A magnificent weeping willow stands in the center of the backyard. Its branches, glass bottle-green in the sunlight, hang like long wispy tears, and surround my daughter, curtain her in on the blanket she's spread next to the tree's bent trunk. The roots of all the other trees, mostly oaks, are breaking out of the ground like prisoners, and the grass is cut around them in checkered, off-kilter patterns. Jenny reads from a book in one hand, her cell phone cradled in the other. Every once in a while I can hear a snippet of a song as the cell delivers a text from her friends back home. When she reads her messages, she smiles broadly, and her fingers jump around on the keys as she responds. This makes me smile.
My coffee's grown cold. The kitchen table, a rough-hewn slab of oak my father crafted, is spattered with crumbs from breakfast. So I empty my mug in the sink and wipe it down. When I'm done, the letters carved by my father into the oak, smack in the middle of the table, stand out like a bas relief in reverse. "Gabby eats here." He thought it was a fine joke. Mom sizzled in anger because he had defaced the furniture.

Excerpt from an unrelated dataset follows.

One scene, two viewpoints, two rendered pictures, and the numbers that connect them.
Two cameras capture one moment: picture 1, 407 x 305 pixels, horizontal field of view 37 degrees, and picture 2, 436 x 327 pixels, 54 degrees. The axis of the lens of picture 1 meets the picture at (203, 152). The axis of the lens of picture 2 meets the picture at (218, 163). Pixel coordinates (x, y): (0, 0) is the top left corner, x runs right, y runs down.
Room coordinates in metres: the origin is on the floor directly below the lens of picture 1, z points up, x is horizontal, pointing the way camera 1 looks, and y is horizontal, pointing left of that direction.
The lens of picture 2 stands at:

Mom has been in her room since breakfast. She needs to come out. After Dad died she moved out of their master bedroom upstairs and into the unadorned and sterile guest room off the kitchen. She said the stairs wore her out. The first day here, I gathered some gauzy artificial flowers from the back of a closet and arranged them in a crystal vase; found a basket of seashells in my bedroom. I pilfered old black-and-white photos from a dusty album on the coffee table and inserted them into silver frames. I placed them all on the bureau in her room because these were the things she loved; details, embellishments. Later that night I found them all sitting in the hallway, abandoned, like children she didn't recognize or want.

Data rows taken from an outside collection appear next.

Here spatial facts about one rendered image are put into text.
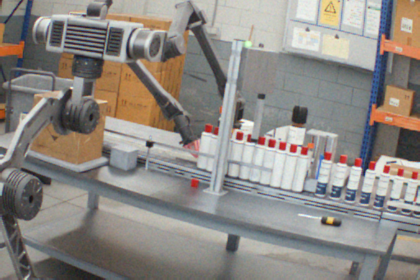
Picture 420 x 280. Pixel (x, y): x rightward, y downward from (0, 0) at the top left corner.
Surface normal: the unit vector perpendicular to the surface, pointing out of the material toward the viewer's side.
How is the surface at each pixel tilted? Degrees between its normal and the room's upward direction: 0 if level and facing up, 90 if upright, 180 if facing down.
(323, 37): 90
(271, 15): 90
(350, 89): 90
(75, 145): 90
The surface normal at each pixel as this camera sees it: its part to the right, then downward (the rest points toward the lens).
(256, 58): 0.53, 0.23
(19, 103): -0.05, 0.22
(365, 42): -0.36, 0.11
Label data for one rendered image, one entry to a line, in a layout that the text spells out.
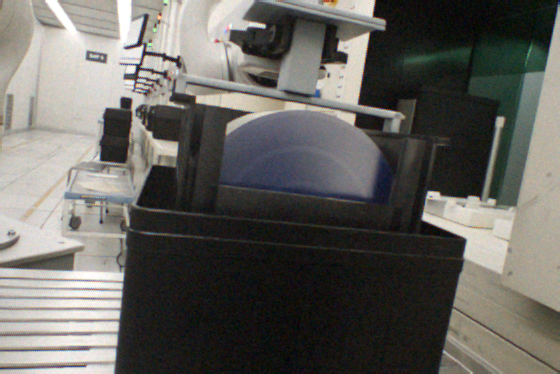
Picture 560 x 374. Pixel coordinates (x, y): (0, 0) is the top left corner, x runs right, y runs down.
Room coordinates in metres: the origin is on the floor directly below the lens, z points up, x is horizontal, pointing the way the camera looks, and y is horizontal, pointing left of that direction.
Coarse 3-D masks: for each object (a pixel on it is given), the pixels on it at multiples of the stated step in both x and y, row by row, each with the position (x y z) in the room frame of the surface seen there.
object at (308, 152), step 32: (256, 128) 0.36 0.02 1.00; (288, 128) 0.37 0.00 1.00; (320, 128) 0.38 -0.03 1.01; (352, 128) 0.39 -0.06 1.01; (224, 160) 0.36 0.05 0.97; (256, 160) 0.37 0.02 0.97; (288, 160) 0.37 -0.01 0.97; (320, 160) 0.38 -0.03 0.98; (352, 160) 0.39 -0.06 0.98; (384, 160) 0.39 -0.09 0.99; (320, 192) 0.38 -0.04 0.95; (352, 192) 0.39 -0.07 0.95; (384, 192) 0.40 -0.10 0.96
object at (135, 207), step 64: (128, 256) 0.30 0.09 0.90; (192, 256) 0.30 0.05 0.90; (256, 256) 0.31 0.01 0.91; (320, 256) 0.32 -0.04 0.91; (384, 256) 0.34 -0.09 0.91; (448, 256) 0.35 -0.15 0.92; (128, 320) 0.29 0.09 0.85; (192, 320) 0.30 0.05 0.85; (256, 320) 0.31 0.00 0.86; (320, 320) 0.33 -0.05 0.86; (384, 320) 0.34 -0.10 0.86; (448, 320) 0.36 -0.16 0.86
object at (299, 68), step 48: (288, 0) 0.39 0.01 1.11; (288, 48) 0.44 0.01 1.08; (192, 96) 0.33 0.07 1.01; (288, 96) 0.44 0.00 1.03; (192, 144) 0.52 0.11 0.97; (384, 144) 0.46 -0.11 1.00; (432, 144) 0.38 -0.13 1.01; (192, 192) 0.35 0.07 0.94; (240, 192) 0.34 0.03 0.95; (288, 192) 0.36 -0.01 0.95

In her room, Mom is perched on the corner of the bed, head bowed over a wall calendar, both hands gripping its edges. Standing in the doorway, I watch her. This is what she is always doing when I come into her room. At first I wondered if she did this because she dreaded the empty hours of the day, until I realized she lives moment to moment, capturing what she can, discarding what has become meaningless. I realized the fear of her empty hours is mine alone, grips only at my insides, and pulls hard.
"Mom, why don't we go work on that jigsaw puzzle in the dining room? You know, the one you and Mindy have been putting together."

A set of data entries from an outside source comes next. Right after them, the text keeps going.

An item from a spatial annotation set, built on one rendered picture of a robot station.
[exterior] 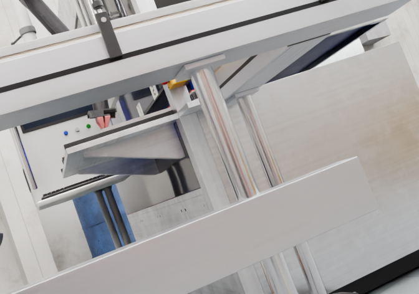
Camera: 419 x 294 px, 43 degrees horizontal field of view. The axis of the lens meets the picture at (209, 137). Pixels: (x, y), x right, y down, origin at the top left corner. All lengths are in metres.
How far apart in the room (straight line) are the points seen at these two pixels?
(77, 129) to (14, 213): 3.02
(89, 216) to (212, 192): 3.62
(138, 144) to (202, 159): 0.24
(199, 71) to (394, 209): 1.28
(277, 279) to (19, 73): 0.62
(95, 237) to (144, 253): 4.43
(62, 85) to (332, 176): 0.56
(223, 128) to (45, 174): 1.84
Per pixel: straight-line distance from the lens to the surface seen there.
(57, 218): 6.10
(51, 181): 2.82
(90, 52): 1.03
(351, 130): 2.14
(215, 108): 1.08
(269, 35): 1.13
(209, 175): 1.88
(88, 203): 5.40
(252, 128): 1.72
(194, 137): 1.88
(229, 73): 1.65
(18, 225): 5.78
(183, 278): 1.02
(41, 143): 2.85
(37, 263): 5.78
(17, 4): 3.13
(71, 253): 6.10
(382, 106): 2.24
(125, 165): 2.43
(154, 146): 1.95
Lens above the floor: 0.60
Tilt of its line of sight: 5 degrees up
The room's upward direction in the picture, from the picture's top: 21 degrees counter-clockwise

She looks up and moves the calendar behind her. She squints her eyes and rises, mumbles an okay, and follows me even though I know she'd prefer to stay in her room.
We sit at the massive oak table in chairs that look like they'll swallow her up because she has become shrunken, tilting forward, collapsible. Before us is a one-thousand piece puzzle, half-finished. Mindy was apparently feeling ambitious. The box shows the completed picture: a rocky hillside covered with banyan trees and flowering vines, a double-decker bus filled with tourists driving up the hillside. After about ten minutes I realize the most Mom can do is shuffle the pieces around the tabletop like tiny skaters on an ice rink. The joints of her fingers are swollen and wrinkled. The movement must be painful, but she never complains.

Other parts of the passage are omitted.